That seems like something which should be fixed regardless?
I will take a look at your code in the next days. Perhaps its really an interaction with MemGraph.
According to the docs, the RESET
message can never receive IGNORED
messages: https://neo4j.com/docs/bolt/current/bolt/message/#messages-reset. The root issue is on Memgraph's side, I would say.
That being said, I will improve the driver for the next release to not immediately panic, but instead gracefully handle the error.
Thanks!
If I understand it correctly, a RESET sent to the server might respond with either SUCCESS or FAILURE. The resetResponseHandler() is thus configured with those handlers (+ unknown). So its likely that MemGraph is responding (to the RESET) with an Ignore message. And that triggers an unfortunate sequence of events.
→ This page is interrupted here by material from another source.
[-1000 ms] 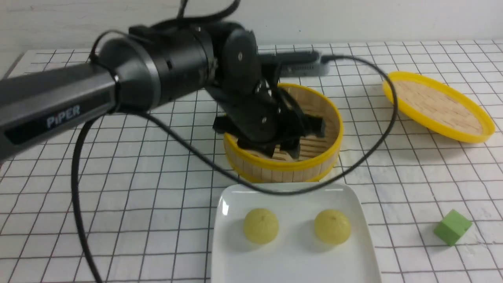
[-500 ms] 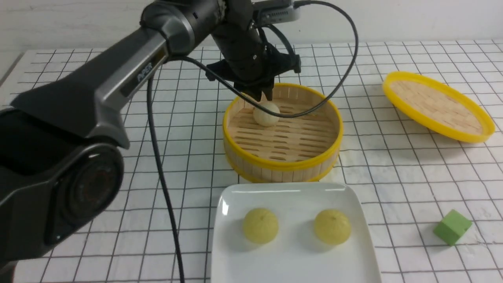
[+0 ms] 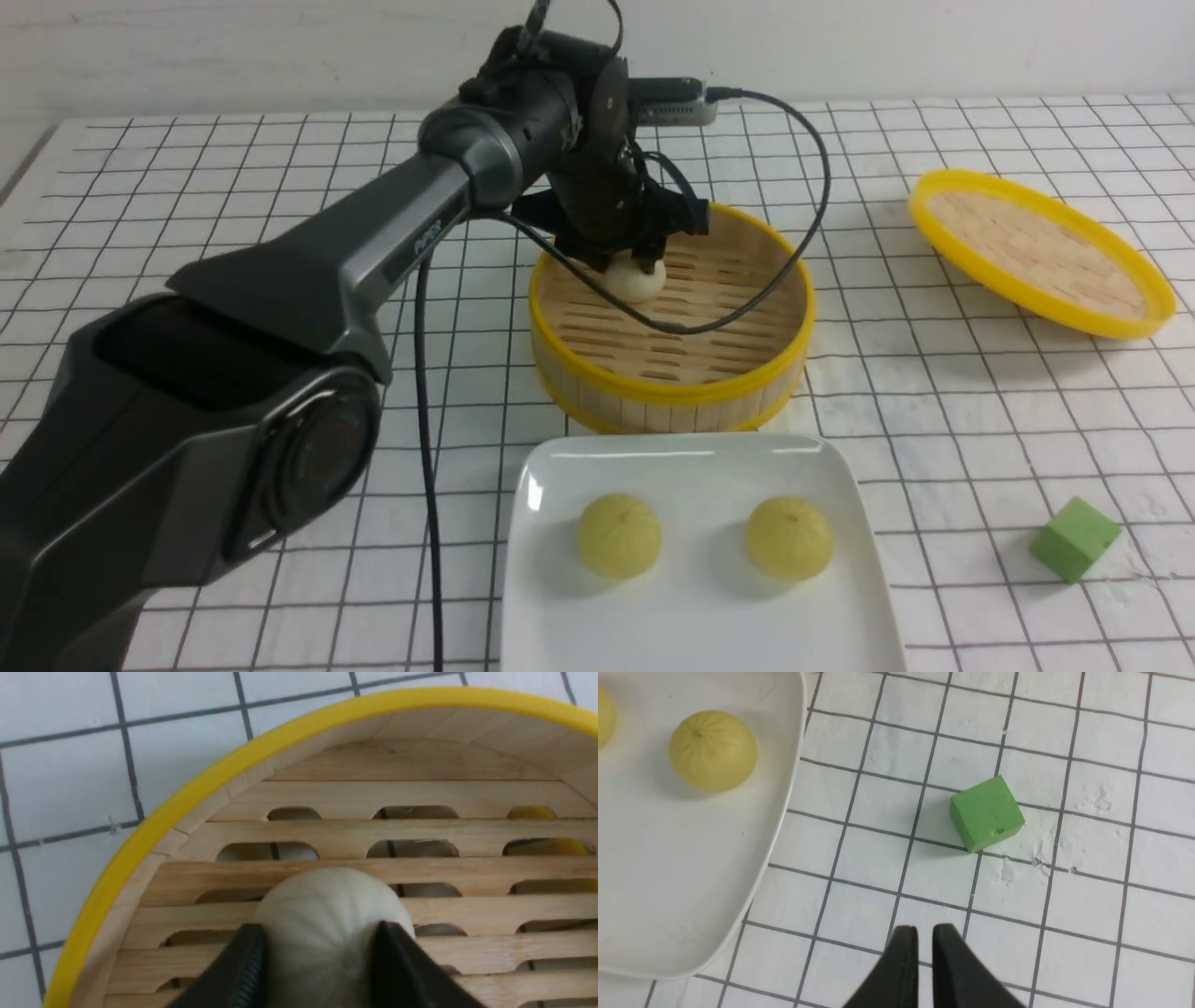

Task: Put the steamed buns into the plate on the white-black tablecloth.
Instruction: 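Reach into the bamboo steamer and grasp a bun with the left gripper, then carry the bun from the bamboo steamer to the plate with the left gripper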

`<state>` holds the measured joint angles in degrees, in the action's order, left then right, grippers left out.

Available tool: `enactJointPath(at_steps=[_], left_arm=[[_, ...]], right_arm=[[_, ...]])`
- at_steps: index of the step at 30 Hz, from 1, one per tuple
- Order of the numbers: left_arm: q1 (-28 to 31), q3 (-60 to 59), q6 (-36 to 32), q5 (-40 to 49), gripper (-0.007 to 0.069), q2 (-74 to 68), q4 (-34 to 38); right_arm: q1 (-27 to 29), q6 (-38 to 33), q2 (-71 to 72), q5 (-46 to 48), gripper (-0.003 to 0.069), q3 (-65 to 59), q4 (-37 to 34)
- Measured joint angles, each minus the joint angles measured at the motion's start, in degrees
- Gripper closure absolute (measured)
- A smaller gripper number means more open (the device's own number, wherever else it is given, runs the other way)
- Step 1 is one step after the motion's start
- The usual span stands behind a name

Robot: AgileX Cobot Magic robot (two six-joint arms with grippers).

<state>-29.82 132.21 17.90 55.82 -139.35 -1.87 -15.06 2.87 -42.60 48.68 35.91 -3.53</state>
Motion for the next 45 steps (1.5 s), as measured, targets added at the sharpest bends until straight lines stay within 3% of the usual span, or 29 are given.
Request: enactJointPath(at_steps=[1,2,4,10,15,21,25,26,30,36,42,45], left_arm=[[0.0,0.0,0.0,0.0,0.0413,0.0,0.1],[-0.1,0.1,0.0,1.5,0.0535,0.8,1.0],[-0.2,0.1,0.0,3.9,0.0585,2.6,1.9],[-0.2,0.0,-0.4,12.9,0.0594,15.8,1.2],[-1.5,-6.3,-5.8,14.8,0.0594,28.7,0.2],[-6.7,-34.3,-7.9,15.0,0.0593,41.8,1.9],[-12.1,-53.0,-6.1,10.2,0.0592,45.4,5.1],[-14.9,-58.1,-6.0,4.5,0.0592,45.6,7.2],[-19.8,-63.1,-5.8,-6.1,0.0591,44.7,9.5],[-22.8,-64.1,-4.8,-17.2,0.0552,39.2,9.7],[-22.9,-64.1,-1.6,-19.4,0.0375,34.7,8.6],[-22.9,-63.6,-1.4,-19.2,0.0287,34.7,8.5]], right_arm=[[0.0,0.0,0.0,0.0,0.0588,0.0,0.0],[0.0,0.0,0.0,0.0,0.0587,0.0,0.0],[0.0,0.0,0.0,0.0,0.0586,0.0,0.0],[0.0,0.0,0.0,0.0,0.0584,0.0,0.0],[0.0,0.0,0.0,0.0,0.0579,0.0,0.0],[0.0,0.0,0.0,0.0,0.0578,-0.2,0.0],[0.1,0.0,0.0,0.0,0.0574,-0.2,0.0],[0.2,0.0,0.0,0.0,0.0573,-0.2,-0.1],[0.3,0.0,0.0,0.0,0.0572,-0.2,-0.1],[0.3,-0.6,1.0,0.3,0.0570,-0.2,-2.0],[0.3,-2.9,10.8,6.9,0.0668,1.0,-1.5],[0.3,-1.6,18.0,11.8,0.0675,1.9,-1.2]])
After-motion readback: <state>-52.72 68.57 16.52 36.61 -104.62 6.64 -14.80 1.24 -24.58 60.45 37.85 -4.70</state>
I will take a second look, and try to confirm that by tracing the BOLT protocol. Its probably as you suggest, a problem with the MemGraph implementation.
I managed to get a BOLT trace, the C: RESET -> S: IGNORED sequence I guess causes this problem.
From my reading of the BOLT specification, an IGNORED message would be permissible ... but perhaps not expected in this case. https://neo4j.com/docs/bolt/current/bolt/message/#messages-ignored
Anyway, I should just fix my query! Thanks for the insight and assistance.
2023-05-23 10:47:12.821 BOLT C: <MAGIC> 0X6060B017
2023-05-23 10:47:12.821 BOLT C: <HANDSHAKE> 0X00020205 0X00020404 0X00000104 0X00000003
2023-05-23 10:47:12.822 BOLT S: <HANDSHAKE> 0X00000304
2023-05-23 10:47:12.822 BOLT C: HELLO {"credentials":"<redacted>","patch_bolt":["utc"],"principal":"","scheme":"basic","user_agent":"Go Driver/5.8.1"}
2023-05-23 10:47:12.822 BOLT S: SUCCESS {"connection_id":"bolt-1"}
2023-05-23 10:47:12.822 BOLT [bolt-1@localhost:7687] C: BEGIN {}
2023-05-23 10:47:12.823 BOLT [bolt-1@localhost:7687] S: SUCCESS {}
2023-05-23 10:47:12.823 BOLT [bolt-1@localhost:7687] C: RUN "CREATE (n:Model:FMU {name: $name}) RETURN id(n) AS id" {"name":"ESP10CP_sf"} null
2023-05-23 10:47:12.823 BOLT [bolt-1@localhost:7687] C: PULL {"n":1000}
2023-05-23 10:47:12.824 BOLT [bolt-1@localhost:7687] S: SUCCESS {"fields":["id"]}
2023-05-23 10:47:12.824 BOLT [bolt-1@localhost:7687] S: RECORD [1446]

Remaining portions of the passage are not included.